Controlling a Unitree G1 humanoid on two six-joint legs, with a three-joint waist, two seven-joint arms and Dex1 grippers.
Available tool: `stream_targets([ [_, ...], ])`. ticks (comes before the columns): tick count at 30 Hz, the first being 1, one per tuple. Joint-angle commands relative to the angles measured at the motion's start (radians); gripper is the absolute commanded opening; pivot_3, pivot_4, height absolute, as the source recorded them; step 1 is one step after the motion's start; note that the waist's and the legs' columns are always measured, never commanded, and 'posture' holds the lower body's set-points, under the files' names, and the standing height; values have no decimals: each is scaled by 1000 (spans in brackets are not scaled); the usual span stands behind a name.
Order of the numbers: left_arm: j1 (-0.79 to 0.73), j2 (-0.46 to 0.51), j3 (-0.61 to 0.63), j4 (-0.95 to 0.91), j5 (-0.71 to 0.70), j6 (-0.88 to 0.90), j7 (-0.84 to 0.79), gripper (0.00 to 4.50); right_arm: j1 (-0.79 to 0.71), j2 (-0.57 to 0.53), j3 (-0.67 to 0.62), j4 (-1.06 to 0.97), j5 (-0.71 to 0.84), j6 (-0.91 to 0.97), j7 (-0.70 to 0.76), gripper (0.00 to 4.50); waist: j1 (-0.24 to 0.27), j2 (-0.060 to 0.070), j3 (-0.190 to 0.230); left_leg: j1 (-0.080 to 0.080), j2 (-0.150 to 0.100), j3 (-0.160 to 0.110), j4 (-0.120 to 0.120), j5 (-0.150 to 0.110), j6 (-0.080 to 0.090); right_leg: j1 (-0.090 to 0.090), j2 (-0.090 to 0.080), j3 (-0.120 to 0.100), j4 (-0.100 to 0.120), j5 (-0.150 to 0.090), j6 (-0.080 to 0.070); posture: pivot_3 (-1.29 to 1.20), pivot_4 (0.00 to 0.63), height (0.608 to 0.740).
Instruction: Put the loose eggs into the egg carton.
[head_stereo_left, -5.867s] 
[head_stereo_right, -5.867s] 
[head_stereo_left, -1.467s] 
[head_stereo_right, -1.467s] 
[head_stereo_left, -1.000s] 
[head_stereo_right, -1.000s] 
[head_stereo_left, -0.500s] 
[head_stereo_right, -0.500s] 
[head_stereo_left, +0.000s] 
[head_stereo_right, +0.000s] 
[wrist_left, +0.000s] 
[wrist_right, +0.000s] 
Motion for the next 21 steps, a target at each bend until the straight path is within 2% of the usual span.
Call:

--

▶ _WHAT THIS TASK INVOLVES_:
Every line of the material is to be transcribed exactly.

▶ _RESPONSE BELOW_:
Controlling a Unitree G1 humanoid on two six-joint legs, with a three-joint waist, two seven-joint arms and Dex1 grippers.
Available tool: `stream_targets([ [_, ...], ])`. ticks (comes before the columns): tick count at 30 Hz, the first being 1, one per tuple. Joint-angle commands relative to the angles measured at the motion's start (radians); gripper is the absolute commanded opening; pivot_3, pivot_4, height absolute, as the source recorded them; step 1 is one step after the motion's start; note that the waist's and the legs' columns are always measured, never commanded, and 'posture' holds the lower body's set-points, under the files' names, and the standing height; values have no decimals: each is scaled by 1000 (spans in brackets are not scaled); the usual span stands behind a name.
Order of the numbers: left_arm: j1 (-0.79 to 0.73), j2 (-0.46 to 0.51), j3 (-0.61 to 0.63), j4 (-0.95 to 0.91), j5 (-0.71 to 0.70), j6 (-0.88 to 0.90), j7 (-0.84 to 0.79), gripper (0.00 to 4.50); right_arm: j1 (-0.79 to 0.71), j2 (-0.57 to 0.53), j3 (-0.67 to 0.62), j4 (-1.06 to 0.97), j5 (-0.71 to 0.84), j6 (-0.91 to 0.97), j7 (-0.70 to 0.76), gripper (0.00 to 4.50); waist: j1 (-0.24 to 0.27), j2 (-0.060 to 0.070), j3 (-0.190 to 0.230); left_leg: j1 (-0.080 to 0.080), j2 (-0.150 to 0.100), j3 (-0.160 to 0.110), j4 (-0.120 to 0.120), j5 (-0.150 to 0.110), j6 (-0.080 to 0.090); right_leg: j1 (-0.090 to 0.090), j2 (-0.090 to 0.080), j3 (-0.120 to 0.100), j4 (-0.100 to 0.120), j5 (-0.150 to 0.090), j6 (-0.080 to 0.070); posture: pivot_3 (-1.29 to 1.20), pivot_4 (0.00 to 0.63), height (0.608 to 0.740).
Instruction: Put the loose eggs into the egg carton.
[head_stereo_left, -5.867s] 
[head_stereo_right, -5.867s] 
[head_stereo_left, -1.467s] 
[head_stereo_right, -1.467s] 
[head_stereo_left, -1.000s] 
[head_stereo_right, -1.000s] 
[head_stereo_left, -0.500s] 
[head_stereo_right, -0.500s] 
[head_stereo_left, +0.000s] 
[head_stereo_right, +0.000s] 
[wrist_left, +0.000s] 
[wrist_right, +0.000s] 
Motion for the next 21 steps, a target at each bend until the straight path is within 2% of the usual span.
Call:

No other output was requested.